Gorton said the tastings often feature wines from other parts of the world, and not only Long Island ones. Recent tastings have focused on Hungarian white wines, Reislings, Tasmanian pinot noirs and a tasting of 2008 merlots that pitted Long Island ones against other global versions of wines made from that grape. This month Urbanik is hosting and will pour wines from the "same vintage, same vineyard, and same varietal, but from different blocks," Gorton said.

"I've learned a lot from it. I've gotten to taste wines I would never had tasted," he said. "It opens up people's palates, expands their vision and hopefully it opens up their perception of wine so they can see where Long Island fits into the grand scheme of things. It's certainly built up my appreciation for Long Island wines."

While the group is growing, Gorton said he doesn't want to increase the maximum size of the tastings beyond 24 people, even if the list balloons to more than 100 people. It just means members will have to act fast to secure a seat when Gorton announces the tastings, usually 10 days before the event.

He's even reluctant to make a Facebook page for the group, since it already has such momentum.

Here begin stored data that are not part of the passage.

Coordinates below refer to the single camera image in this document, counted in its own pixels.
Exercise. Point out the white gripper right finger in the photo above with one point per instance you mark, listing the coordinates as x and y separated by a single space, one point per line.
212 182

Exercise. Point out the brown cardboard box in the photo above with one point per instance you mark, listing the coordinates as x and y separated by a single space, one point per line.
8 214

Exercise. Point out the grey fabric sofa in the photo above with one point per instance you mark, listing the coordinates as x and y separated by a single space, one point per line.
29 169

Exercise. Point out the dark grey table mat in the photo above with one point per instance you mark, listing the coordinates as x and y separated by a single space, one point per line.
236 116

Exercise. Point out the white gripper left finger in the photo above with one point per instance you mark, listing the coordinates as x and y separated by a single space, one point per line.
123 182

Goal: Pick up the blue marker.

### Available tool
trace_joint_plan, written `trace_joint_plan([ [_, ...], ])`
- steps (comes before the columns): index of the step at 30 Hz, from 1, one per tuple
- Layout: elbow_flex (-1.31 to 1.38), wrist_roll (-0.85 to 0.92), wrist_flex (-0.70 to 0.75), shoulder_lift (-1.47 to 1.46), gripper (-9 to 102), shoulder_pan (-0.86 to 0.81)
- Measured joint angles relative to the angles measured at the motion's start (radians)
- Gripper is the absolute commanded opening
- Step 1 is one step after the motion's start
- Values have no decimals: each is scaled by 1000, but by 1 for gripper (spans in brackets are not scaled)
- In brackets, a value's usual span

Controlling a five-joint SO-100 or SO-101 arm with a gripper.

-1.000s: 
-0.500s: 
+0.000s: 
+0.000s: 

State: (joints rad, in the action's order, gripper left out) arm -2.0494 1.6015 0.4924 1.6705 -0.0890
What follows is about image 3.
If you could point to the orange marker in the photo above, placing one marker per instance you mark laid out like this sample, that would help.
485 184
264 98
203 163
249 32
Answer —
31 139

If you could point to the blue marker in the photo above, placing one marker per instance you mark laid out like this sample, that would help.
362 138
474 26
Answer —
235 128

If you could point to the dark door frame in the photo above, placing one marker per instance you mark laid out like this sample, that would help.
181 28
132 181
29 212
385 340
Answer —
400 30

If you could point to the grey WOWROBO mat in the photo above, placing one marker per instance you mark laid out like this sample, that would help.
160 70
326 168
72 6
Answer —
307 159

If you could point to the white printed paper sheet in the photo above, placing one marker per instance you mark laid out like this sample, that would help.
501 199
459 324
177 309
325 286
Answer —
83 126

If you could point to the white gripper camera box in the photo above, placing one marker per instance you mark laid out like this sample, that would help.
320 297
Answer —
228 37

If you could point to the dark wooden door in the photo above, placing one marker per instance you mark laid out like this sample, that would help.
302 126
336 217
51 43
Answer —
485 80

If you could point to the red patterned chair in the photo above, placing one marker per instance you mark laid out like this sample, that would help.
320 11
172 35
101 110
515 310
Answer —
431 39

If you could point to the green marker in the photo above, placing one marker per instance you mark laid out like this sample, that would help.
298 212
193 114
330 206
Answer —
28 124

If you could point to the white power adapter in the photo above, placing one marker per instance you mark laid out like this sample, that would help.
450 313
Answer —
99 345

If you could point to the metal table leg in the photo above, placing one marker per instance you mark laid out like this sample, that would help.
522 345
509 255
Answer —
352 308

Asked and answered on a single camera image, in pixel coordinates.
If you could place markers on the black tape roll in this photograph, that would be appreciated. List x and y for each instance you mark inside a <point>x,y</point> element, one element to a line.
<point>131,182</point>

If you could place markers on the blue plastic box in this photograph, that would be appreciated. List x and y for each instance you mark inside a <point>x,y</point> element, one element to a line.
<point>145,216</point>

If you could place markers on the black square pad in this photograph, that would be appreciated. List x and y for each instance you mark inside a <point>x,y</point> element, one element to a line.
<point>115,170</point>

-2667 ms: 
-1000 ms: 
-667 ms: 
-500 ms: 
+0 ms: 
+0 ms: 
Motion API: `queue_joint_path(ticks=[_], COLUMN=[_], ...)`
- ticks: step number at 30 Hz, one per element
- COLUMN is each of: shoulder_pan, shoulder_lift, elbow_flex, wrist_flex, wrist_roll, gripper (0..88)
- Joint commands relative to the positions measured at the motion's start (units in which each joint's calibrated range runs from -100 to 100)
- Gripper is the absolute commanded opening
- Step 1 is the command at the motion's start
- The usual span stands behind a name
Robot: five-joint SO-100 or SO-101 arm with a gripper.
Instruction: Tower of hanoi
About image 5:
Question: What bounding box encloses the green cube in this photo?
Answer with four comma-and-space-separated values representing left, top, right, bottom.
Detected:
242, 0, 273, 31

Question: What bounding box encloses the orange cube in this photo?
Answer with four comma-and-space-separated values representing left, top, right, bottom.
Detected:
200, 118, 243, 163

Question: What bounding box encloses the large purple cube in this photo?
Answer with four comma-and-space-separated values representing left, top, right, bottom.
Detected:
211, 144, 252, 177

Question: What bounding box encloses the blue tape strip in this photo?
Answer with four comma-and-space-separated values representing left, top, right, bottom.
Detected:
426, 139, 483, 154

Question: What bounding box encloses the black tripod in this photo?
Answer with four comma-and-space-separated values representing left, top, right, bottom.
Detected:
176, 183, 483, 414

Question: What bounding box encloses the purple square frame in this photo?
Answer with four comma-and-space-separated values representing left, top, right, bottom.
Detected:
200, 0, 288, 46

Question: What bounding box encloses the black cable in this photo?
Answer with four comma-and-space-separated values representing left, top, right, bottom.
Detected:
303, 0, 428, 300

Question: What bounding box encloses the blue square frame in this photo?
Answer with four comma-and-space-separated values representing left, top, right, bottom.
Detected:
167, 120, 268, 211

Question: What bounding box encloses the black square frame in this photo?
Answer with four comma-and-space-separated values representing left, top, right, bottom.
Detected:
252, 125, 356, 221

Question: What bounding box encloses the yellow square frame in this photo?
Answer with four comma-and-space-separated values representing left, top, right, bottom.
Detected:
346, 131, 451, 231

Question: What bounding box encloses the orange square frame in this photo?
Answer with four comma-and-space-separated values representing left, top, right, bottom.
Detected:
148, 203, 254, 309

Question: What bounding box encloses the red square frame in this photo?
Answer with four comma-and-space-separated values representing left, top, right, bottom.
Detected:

"People are always saying, 'Add this person to the list,'" he said.

Alexandra Macari, winery manager at Macari Vineyards and a frequent attendee to Gorton's tasting, said the popularity can be tied to how much fun it is for those who show up.

"What makes this group work? You mean a bunch of winos swirling, sipping, spitting and mostly swallowing having a few laughs?" she said. "Serious, deep concentration and getting an education from it all, that's plain and simple. But most of all it's fun."

But when you have a tasting that includes so many local winemakers, industry insiders and winery managers, it's hard to not to think it's the local wine climate that's driving it, Gorton said.

"I can't imagine doing this on a regular basis if we didn't have a wine region out here," he said. "The tasting group is a community. I've never really been a part of anything like that."